_What is required_
The answer must be a single number: how many lines of the records below hold the word "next".

====== Information provided ======

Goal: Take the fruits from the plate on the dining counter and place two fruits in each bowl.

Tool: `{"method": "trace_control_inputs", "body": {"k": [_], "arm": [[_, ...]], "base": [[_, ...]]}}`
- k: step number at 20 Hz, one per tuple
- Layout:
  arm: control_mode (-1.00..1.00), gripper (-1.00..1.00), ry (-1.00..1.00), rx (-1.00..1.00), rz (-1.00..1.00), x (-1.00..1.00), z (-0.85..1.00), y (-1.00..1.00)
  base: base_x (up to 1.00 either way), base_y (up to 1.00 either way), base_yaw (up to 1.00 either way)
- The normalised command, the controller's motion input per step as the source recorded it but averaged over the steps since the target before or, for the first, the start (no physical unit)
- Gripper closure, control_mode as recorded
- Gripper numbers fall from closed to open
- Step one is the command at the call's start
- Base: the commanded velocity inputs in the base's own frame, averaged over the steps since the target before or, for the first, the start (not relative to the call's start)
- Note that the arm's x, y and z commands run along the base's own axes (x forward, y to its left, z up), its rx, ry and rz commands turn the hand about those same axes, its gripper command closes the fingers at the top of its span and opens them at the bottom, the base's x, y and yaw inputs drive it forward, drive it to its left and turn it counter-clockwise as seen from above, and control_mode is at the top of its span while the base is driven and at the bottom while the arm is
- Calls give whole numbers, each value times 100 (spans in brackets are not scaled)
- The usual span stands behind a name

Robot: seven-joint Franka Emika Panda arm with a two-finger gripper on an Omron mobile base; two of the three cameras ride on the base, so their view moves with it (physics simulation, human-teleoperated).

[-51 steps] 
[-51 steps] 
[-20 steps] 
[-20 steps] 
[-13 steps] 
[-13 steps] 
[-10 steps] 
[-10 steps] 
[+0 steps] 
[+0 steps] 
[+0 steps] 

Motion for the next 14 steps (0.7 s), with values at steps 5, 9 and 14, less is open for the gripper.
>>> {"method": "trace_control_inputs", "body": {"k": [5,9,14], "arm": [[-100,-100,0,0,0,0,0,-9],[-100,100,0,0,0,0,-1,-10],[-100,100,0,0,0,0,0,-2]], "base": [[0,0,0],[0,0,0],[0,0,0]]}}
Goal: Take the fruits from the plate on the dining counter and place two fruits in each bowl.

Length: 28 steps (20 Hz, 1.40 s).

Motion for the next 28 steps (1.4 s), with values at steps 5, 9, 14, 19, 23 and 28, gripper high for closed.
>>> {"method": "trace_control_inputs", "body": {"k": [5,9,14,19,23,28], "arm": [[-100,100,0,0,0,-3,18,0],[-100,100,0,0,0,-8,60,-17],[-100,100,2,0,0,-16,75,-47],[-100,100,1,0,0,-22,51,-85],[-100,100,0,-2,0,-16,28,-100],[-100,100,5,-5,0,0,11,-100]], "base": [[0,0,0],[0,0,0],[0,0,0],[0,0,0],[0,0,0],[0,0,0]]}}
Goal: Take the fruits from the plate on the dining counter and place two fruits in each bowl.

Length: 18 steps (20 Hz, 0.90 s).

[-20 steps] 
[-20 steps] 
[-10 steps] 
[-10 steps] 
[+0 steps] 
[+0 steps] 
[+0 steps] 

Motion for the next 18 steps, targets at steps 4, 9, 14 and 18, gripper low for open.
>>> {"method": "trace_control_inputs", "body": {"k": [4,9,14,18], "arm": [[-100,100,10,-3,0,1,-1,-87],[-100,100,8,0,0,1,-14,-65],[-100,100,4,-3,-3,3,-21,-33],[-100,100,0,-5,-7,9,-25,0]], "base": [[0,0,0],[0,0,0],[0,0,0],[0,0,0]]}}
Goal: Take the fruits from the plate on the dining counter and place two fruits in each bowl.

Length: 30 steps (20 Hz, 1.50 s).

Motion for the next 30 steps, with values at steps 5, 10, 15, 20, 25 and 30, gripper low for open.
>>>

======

_Solution to this task_
4